Steps for Installing and Configuring the Red Hat Linux Distribution

After the setup of basic system hardware, proceed with installation of Red Hat Linux on both cluster systems and ensure that they recognize the connected devices. Follow these steps:

  1. Install the Red Hat Linux distribution on both cluster systems. If customizing the kernel, be sure to follow the kernel requirements and guidelines described in the Section called Kernel Requirements.

  2. Reboot the cluster systems.

  3. When using a terminal server, configure Linux to send console messages to the console port.

  4. Edit the /etc/hosts file on each cluster system and include the IP addresses used in the cluster.

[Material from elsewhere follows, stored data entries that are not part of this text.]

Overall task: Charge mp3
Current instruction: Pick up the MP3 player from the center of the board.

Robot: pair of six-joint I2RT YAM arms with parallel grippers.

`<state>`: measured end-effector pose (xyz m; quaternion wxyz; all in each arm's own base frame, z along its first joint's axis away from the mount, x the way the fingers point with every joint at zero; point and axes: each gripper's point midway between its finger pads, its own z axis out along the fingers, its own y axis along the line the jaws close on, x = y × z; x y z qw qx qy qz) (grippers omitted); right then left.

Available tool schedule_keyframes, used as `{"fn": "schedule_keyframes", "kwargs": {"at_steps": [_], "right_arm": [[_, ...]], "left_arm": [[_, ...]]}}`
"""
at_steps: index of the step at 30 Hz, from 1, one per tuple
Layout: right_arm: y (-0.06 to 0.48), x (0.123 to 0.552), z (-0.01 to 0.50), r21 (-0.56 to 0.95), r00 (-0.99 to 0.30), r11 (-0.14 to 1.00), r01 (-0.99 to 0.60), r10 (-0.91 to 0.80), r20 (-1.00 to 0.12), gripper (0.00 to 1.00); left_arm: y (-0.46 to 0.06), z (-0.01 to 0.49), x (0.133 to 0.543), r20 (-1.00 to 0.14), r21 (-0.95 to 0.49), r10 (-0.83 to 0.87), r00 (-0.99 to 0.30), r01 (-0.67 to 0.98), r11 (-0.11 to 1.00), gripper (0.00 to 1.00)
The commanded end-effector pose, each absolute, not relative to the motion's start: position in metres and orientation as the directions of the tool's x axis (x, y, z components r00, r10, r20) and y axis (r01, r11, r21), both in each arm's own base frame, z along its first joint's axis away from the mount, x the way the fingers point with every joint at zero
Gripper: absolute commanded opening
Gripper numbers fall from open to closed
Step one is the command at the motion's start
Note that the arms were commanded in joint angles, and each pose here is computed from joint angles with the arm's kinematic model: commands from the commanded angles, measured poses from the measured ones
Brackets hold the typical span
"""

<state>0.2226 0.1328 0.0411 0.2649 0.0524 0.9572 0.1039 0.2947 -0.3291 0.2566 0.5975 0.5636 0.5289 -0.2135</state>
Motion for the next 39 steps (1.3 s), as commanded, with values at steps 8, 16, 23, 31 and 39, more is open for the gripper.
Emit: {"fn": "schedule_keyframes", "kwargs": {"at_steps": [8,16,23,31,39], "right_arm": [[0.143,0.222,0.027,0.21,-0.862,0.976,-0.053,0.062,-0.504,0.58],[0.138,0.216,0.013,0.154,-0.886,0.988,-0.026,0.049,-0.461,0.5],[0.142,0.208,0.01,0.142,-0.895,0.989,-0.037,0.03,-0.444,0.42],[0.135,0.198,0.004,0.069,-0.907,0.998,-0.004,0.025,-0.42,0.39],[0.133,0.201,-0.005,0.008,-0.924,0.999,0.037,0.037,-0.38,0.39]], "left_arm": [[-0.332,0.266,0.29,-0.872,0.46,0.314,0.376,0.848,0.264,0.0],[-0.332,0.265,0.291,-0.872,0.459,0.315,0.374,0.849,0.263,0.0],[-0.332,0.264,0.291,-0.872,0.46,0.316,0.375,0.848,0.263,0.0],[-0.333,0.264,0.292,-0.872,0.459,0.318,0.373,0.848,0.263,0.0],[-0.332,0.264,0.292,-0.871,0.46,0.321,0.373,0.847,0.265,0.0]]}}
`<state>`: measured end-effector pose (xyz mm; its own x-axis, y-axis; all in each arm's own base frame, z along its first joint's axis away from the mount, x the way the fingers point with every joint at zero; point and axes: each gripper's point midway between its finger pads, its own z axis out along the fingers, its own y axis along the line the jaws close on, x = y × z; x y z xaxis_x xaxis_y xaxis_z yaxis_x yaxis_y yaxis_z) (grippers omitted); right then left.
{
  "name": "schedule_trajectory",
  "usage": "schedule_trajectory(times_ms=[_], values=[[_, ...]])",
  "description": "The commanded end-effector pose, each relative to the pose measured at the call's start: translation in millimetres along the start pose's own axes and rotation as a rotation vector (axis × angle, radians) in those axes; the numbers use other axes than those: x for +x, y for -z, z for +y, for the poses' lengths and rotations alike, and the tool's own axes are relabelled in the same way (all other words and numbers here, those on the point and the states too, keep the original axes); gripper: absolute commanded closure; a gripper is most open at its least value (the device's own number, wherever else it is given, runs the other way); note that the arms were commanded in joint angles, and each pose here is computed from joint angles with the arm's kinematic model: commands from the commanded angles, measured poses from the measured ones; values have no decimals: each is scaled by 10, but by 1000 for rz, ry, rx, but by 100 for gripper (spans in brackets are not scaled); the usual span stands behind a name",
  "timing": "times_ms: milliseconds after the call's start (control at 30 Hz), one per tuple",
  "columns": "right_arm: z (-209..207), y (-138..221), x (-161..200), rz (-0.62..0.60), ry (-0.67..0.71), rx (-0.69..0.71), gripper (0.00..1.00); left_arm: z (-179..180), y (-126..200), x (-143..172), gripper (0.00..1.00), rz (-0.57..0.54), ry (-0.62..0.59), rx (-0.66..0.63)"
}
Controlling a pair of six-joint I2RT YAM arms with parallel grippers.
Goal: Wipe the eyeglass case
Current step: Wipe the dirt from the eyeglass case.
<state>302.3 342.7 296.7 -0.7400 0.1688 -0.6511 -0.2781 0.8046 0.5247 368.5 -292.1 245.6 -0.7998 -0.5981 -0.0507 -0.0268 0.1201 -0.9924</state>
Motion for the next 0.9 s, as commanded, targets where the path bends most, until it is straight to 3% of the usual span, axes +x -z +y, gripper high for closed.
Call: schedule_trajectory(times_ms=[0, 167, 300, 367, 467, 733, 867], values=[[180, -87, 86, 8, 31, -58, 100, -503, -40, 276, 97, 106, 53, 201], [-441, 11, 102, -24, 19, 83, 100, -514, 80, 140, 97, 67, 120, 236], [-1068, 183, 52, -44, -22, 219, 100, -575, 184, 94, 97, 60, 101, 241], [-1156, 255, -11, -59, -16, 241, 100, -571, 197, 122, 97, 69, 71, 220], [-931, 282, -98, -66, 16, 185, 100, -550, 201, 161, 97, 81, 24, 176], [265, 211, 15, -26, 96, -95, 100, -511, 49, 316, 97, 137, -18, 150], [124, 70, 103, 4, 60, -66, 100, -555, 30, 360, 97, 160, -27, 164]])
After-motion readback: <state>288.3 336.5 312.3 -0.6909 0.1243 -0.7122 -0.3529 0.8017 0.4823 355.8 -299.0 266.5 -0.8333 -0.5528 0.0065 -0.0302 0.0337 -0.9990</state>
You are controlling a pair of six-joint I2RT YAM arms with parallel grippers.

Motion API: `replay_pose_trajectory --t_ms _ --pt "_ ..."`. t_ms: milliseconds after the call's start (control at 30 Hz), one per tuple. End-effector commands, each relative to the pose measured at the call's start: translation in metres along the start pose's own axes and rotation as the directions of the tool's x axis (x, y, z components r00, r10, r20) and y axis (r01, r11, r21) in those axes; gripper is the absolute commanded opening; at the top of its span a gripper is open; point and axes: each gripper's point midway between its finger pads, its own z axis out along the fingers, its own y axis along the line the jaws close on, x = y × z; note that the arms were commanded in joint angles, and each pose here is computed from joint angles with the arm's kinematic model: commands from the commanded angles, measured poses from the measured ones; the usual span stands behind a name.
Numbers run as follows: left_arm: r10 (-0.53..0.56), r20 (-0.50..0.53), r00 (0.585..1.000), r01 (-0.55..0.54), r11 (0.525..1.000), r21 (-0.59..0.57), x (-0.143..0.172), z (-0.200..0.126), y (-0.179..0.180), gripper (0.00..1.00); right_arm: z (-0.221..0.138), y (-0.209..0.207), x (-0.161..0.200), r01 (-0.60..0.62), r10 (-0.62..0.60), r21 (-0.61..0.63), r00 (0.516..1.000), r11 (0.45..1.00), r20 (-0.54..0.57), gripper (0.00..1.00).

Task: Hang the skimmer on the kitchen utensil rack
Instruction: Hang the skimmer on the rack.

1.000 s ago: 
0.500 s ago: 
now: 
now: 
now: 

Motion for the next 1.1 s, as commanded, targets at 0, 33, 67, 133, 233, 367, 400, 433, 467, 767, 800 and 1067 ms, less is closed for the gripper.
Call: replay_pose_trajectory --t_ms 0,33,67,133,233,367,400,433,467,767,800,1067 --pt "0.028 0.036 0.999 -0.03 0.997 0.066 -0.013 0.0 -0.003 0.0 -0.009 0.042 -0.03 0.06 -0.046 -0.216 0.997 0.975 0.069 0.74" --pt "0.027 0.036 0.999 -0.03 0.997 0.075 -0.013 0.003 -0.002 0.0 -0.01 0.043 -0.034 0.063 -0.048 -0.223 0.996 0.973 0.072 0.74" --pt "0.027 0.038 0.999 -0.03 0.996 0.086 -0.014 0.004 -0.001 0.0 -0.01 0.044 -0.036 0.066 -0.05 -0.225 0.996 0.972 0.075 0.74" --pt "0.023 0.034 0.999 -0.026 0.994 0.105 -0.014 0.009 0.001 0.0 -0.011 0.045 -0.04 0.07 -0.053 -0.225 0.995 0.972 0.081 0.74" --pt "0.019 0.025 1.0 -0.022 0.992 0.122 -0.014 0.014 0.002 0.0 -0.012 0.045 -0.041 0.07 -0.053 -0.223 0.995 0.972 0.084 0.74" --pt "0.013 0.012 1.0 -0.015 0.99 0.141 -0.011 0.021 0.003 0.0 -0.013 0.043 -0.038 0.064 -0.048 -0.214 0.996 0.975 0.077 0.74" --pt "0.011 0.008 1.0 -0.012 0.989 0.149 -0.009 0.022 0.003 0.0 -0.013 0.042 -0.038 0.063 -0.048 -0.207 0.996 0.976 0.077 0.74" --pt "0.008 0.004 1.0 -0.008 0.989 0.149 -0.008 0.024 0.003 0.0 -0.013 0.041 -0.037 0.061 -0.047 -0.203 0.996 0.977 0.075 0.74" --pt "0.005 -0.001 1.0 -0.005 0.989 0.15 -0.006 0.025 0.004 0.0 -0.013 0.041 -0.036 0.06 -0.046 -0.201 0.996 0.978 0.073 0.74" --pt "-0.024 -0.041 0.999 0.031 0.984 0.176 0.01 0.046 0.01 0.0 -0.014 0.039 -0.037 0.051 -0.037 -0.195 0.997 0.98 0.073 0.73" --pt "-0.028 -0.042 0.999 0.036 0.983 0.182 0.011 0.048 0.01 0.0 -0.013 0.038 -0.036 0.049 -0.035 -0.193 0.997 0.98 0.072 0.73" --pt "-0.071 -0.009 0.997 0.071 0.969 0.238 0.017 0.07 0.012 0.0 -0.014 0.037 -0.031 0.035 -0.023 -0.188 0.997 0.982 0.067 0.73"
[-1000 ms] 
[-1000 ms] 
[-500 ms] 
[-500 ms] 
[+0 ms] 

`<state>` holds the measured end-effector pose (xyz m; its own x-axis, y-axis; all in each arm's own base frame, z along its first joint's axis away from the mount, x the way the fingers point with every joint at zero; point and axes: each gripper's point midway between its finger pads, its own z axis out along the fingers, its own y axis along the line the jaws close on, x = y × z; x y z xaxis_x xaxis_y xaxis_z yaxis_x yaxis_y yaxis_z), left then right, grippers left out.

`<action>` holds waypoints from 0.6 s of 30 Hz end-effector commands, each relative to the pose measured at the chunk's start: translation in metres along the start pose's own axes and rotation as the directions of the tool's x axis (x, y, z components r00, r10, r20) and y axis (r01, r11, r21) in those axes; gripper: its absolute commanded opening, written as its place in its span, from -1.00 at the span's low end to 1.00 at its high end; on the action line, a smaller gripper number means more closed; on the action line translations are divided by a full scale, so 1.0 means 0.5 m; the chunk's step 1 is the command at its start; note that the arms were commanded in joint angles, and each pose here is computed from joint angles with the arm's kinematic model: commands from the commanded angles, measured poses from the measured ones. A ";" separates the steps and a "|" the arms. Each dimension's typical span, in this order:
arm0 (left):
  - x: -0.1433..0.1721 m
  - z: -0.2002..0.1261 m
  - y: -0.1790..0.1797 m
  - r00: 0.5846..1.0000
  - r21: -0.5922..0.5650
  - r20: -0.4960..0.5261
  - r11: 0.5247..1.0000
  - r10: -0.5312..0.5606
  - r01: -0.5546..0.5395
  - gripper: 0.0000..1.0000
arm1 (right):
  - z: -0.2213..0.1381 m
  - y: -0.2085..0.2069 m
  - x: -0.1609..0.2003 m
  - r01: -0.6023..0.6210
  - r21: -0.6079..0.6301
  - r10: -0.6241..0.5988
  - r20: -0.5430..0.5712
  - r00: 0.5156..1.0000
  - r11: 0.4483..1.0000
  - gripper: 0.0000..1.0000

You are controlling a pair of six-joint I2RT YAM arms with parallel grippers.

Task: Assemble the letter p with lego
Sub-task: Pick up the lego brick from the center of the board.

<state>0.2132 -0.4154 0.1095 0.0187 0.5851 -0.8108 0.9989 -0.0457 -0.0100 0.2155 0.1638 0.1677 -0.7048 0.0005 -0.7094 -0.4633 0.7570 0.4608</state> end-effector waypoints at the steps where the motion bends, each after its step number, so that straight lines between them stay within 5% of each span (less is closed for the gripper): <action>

See the Section called Editing the /etc/hosts File for more information about performing this task.

  5. Decrease the alternate kernel boot timeout limit to reduce cluster system boot time. See the Section called Decreasing the Kernel Boot Timeout Limit for more information about performing this task.

  6. Ensure that no login (or getty) programs are associated with the serial ports that are being used for the serial heartbeat channel or the remote power switch connection (if applicable). To perform this task, edit the /etc/inittab file and use a pound symbol (#) to comment out the entries that correspond to the serial ports used for the serial channel and the remote power switch. Then, invoke the init q command.

  7. Verify that both systems detect all the installed hardware:

  8. Verify that the cluster systems can communicate over all the network interfaces by using the ping command to send test packets from one system to the other.

  9. If intending to configure Samba services, verify that the Samba related RPM packages are installed on your system.

Kernel Requirements

When manually configuring the kernel, adhere to the following are kernel requirements:

In addition, when installing the Linux distribution, it is strongly recommended to do the following:

Editing the /etc/hosts File

The /etc/hosts file contains the IP address-to-hostname translation table. The /etc/hosts file on each cluster system must contain entries for the following:

As an alternative to the /etc/hosts file, naming services such as DNS or NIS can be used to define the host names used by a cluster. However, to limit the number of dependencies and optimize availability, it is strongly recommended to use the /etc/hosts file to define IP addresses for cluster network interfaces.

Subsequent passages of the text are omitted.